Task prompt -
Copy out again, unchanged, the listing below from the line that has "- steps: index" through the line that has "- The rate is".

Dataset extract -
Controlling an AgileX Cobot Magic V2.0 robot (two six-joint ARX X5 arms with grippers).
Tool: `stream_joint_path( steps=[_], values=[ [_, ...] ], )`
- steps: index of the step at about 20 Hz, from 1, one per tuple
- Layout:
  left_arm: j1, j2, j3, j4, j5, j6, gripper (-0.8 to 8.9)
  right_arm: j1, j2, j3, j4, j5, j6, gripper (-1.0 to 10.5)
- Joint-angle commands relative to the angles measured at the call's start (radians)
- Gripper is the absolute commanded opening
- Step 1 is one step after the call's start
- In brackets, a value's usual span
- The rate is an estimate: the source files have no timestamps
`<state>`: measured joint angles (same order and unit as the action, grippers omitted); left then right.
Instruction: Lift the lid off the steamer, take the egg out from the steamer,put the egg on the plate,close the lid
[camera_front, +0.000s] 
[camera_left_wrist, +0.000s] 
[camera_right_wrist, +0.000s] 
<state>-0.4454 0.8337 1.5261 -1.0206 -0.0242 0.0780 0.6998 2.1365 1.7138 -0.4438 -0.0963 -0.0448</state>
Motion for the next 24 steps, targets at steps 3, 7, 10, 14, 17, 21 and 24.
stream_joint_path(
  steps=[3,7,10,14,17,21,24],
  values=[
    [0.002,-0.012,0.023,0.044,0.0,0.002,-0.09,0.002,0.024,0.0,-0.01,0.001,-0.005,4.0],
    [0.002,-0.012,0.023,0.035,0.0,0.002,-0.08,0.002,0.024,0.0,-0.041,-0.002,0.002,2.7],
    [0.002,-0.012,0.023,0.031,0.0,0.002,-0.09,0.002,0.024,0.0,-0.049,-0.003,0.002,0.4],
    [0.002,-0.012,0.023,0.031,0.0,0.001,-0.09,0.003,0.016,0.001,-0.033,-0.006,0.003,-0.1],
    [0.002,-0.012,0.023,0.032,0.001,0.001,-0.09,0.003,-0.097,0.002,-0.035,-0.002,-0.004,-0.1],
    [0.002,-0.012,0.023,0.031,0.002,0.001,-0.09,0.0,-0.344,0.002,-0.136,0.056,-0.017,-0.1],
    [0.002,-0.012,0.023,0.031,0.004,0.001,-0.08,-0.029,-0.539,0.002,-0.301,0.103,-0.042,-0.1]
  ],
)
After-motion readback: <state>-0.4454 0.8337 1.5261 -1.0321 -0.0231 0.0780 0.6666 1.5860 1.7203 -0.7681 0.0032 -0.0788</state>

Result of this exercise -
- steps: index of the step at about 20 Hz, from 1, one per tuple
- Layout:
  left_arm: j1, j2, j3, j4, j5, j6, gripper (-0.8 to 8.9)
  right_arm: j1, j2, j3, j4, j5, j6, gripper (-1.0 to 10.5)
- Joint-angle commands relative to the angles measured at the call's start (radians)
- Gripper is the absolute commanded opening
- Step 1 is one step after the call's start
- In brackets, a value's usual span
- The rate is an estimate: the source files have no timestamps

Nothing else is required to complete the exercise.